## Task to carry out
Return the lines beginning at the one that contains "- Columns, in" and continuing to the end of the entries, including both ends, exactly as written and nothing else.

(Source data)
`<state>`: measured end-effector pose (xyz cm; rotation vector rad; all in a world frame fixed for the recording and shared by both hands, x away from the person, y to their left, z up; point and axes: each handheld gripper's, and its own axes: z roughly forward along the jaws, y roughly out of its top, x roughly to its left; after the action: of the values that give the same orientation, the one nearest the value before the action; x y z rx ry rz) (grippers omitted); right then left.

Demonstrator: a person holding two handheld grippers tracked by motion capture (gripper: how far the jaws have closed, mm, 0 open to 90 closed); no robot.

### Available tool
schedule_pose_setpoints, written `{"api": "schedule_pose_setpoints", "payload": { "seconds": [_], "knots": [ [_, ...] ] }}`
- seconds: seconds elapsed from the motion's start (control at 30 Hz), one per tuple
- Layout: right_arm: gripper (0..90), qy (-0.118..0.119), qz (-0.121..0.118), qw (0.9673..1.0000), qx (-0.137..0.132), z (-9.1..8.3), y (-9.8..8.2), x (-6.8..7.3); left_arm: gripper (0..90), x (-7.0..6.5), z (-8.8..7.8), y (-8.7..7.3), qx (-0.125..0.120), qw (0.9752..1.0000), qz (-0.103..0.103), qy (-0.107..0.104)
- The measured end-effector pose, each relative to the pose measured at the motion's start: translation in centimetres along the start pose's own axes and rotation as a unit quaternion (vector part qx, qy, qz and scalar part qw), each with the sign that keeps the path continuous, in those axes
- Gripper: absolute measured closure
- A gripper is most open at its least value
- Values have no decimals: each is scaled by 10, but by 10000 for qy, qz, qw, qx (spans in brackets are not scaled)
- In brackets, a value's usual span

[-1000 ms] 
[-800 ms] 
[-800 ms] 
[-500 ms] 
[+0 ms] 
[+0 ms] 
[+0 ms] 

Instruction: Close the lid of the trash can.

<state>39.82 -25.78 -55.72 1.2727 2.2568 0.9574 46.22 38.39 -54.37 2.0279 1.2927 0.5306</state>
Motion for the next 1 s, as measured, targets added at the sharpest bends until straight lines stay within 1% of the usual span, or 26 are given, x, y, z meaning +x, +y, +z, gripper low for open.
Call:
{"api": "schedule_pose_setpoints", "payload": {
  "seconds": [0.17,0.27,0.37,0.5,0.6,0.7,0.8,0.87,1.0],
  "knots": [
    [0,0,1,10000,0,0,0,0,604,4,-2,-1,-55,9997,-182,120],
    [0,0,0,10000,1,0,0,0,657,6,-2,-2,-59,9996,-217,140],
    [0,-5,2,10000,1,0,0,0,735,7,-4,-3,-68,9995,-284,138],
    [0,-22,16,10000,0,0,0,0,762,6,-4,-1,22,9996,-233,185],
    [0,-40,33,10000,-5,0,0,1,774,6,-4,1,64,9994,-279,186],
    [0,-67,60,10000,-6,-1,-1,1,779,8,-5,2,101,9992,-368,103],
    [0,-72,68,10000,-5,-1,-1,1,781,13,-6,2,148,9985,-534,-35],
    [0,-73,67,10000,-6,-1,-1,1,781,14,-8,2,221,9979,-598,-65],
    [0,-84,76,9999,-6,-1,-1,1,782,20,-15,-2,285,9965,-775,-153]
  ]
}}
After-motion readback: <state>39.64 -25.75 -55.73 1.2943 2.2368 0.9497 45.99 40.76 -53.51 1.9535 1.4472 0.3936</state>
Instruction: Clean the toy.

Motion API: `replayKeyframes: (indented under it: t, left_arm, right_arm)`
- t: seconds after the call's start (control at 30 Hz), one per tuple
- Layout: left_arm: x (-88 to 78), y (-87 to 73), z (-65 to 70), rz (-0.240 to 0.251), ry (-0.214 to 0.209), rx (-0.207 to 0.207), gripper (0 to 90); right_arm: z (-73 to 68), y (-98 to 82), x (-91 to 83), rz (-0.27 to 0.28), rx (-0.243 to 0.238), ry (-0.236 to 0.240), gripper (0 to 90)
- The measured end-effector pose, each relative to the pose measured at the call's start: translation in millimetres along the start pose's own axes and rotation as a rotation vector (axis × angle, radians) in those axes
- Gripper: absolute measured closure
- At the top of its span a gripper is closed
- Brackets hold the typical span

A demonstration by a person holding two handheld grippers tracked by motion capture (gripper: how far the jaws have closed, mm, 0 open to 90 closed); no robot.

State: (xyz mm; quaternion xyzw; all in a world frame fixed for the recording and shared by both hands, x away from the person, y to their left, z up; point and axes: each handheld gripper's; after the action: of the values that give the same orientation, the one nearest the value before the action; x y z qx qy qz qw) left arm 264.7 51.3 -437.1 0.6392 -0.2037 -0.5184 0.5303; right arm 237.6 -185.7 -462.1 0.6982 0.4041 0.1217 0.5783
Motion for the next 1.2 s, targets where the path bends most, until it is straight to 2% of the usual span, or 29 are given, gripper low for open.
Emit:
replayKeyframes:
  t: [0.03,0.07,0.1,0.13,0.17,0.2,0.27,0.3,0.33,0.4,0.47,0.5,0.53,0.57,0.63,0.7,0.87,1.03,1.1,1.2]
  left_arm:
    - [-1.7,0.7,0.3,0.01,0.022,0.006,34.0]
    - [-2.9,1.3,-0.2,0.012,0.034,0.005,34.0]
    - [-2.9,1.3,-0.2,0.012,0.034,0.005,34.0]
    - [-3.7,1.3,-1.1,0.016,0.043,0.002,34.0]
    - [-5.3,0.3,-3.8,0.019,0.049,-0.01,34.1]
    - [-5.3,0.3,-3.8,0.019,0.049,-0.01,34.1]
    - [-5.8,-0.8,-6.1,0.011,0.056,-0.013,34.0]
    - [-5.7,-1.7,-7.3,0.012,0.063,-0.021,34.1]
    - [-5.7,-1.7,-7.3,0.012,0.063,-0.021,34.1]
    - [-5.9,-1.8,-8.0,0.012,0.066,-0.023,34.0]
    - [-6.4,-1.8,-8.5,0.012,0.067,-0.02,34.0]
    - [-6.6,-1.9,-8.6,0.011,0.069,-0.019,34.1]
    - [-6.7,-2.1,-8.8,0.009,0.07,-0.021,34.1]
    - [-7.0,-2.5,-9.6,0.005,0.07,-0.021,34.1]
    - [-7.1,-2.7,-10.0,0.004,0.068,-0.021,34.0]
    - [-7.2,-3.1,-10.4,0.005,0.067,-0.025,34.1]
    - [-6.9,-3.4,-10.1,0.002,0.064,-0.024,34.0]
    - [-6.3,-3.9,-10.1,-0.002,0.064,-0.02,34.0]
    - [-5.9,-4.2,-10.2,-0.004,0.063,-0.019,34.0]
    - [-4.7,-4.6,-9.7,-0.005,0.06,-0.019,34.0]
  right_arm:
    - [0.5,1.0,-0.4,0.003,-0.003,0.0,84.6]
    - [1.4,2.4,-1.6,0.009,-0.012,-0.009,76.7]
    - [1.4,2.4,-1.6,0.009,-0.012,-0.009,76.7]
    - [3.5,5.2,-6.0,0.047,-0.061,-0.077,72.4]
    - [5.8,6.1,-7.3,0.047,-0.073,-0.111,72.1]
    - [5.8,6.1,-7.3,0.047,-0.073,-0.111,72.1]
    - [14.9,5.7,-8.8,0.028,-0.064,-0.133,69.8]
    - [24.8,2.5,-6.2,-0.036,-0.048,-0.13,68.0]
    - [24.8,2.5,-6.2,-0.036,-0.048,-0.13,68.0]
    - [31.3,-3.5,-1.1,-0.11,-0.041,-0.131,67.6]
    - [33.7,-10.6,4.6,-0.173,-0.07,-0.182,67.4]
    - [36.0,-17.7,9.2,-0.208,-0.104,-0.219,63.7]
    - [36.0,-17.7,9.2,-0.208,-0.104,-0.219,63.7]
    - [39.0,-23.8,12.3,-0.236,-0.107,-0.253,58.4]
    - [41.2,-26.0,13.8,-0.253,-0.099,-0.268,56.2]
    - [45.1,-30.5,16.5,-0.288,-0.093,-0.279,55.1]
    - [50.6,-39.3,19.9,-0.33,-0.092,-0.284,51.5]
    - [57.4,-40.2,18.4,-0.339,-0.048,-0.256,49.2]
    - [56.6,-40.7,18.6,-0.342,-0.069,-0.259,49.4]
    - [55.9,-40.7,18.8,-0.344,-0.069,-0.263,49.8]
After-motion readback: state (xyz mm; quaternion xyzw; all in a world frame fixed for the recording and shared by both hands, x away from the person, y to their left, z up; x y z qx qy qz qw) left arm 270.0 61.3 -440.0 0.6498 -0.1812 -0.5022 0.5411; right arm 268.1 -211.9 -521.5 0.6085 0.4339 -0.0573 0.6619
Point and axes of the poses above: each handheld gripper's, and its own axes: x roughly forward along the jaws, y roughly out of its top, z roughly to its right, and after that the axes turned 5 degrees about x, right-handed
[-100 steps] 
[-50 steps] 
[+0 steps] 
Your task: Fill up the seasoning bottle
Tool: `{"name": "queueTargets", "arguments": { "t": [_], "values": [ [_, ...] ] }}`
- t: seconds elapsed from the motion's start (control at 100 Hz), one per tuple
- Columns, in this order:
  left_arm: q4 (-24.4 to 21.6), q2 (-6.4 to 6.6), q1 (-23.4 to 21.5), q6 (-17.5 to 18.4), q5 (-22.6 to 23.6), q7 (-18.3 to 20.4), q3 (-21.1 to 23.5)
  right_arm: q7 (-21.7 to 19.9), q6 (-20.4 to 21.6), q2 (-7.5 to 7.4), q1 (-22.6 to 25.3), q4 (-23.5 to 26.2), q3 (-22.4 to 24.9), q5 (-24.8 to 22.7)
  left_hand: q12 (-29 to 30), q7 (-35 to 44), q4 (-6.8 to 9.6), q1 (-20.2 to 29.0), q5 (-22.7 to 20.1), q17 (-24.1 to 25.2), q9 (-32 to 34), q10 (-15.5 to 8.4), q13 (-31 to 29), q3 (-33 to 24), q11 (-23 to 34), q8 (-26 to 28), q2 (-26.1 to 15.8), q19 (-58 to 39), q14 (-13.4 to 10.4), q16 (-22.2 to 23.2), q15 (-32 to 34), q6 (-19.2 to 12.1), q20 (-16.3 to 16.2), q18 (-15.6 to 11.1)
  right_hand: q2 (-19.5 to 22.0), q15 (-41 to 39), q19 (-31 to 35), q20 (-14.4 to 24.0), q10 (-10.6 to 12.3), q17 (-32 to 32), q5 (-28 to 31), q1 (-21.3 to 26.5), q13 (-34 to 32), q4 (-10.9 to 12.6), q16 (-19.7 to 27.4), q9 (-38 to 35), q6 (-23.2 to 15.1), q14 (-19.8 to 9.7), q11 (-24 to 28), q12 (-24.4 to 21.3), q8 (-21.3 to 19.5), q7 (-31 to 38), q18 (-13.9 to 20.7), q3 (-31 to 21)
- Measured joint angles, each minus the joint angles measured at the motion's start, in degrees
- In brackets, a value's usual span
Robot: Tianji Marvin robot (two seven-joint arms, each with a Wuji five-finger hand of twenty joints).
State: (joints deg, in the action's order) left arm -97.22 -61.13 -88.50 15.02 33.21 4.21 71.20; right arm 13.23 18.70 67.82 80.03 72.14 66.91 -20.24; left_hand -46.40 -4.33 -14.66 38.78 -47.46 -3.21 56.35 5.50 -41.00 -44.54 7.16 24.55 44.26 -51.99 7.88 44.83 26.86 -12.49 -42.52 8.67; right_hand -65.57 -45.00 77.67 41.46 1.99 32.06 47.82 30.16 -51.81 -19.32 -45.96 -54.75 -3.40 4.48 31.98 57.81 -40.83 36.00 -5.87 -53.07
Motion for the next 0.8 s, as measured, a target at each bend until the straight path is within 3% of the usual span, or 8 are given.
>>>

## Response
- Columns, in this order:
  left_arm: q4 (-24.4 to 21.6), q2 (-6.4 to 6.6), q1 (-23.4 to 21.5), q6 (-17.5 to 18.4), q5 (-22.6 to 23.6), q7 (-18.3 to 20.4), q3 (-21.1 to 23.5)
  right_arm: q7 (-21.7 to 19.9), q6 (-20.4 to 21.6), q2 (-7.5 to 7.4), q1 (-22.6 to 25.3), q4 (-23.5 to 26.2), q3 (-22.4 to 24.9), q5 (-24.8 to 22.7)
  left_hand: q12 (-29 to 30), q7 (-35 to 44), q4 (-6.8 to 9.6), q1 (-20.2 to 29.0), q5 (-22.7 to 20.1), q17 (-24.1 to 25.2), q9 (-32 to 34), q10 (-15.5 to 8.4), q13 (-31 to 29), q3 (-33 to 24), q11 (-23 to 34), q8 (-26 to 28), q2 (-26.1 to 15.8), q19 (-58 to 39), q14 (-13.4 to 10.4), q16 (-22.2 to 23.2), q15 (-32 to 34), q6 (-19.2 to 12.1), q20 (-16.3 to 16.2), q18 (-15.6 to 11.1)
  right_hand: q2 (-19.5 to 22.0), q15 (-41 to 39), q19 (-31 to 35), q20 (-14.4 to 24.0), q10 (-10.6 to 12.3), q17 (-32 to 32), q5 (-28 to 31), q1 (-21.3 to 26.5), q13 (-34 to 32), q4 (-10.9 to 12.6), q16 (-19.7 to 27.4), q9 (-38 to 35), q6 (-23.2 to 15.1), q14 (-19.8 to 9.7), q11 (-24 to 28), q12 (-24.4 to 21.3), q8 (-21.3 to 19.5), q7 (-31 to 38), q18 (-13.9 to 20.7), q3 (-31 to 21)
- Measured joint angles, each minus the joint angles measured at the motion's start, in degrees
- In brackets, a value's usual span
Robot: Tianji Marvin robot (two seven-joint arms, each with a Wuji five-finger hand of twenty joints).
State: (joints deg, in the action's order) left arm -97.22 -61.13 -88.50 15.02 33.21 4.21 71.20; right arm 13.23 18.70 67.82 80.03 72.14 66.91 -20.24; left_hand -46.40 -4.33 -14.66 38.78 -47.46 -3.21 56.35 5.50 -41.00 -44.54 7.16 24.55 44.26 -51.99 7.88 44.83 26.86 -12.49 -42.52 8.67; right_hand -65.57 -45.00 77.67 41.46 1.99 32.06 47.82 30.16 -51.81 -19.32 -45.96 -54.75 -3.40 4.48 31.98 57.81 -40.83 36.00 -5.87 -53.07
Motion for the next 0.8 s, as measured, a target at each bend until the straight path is within 3% of the usual span, or 8 are given.
>>>

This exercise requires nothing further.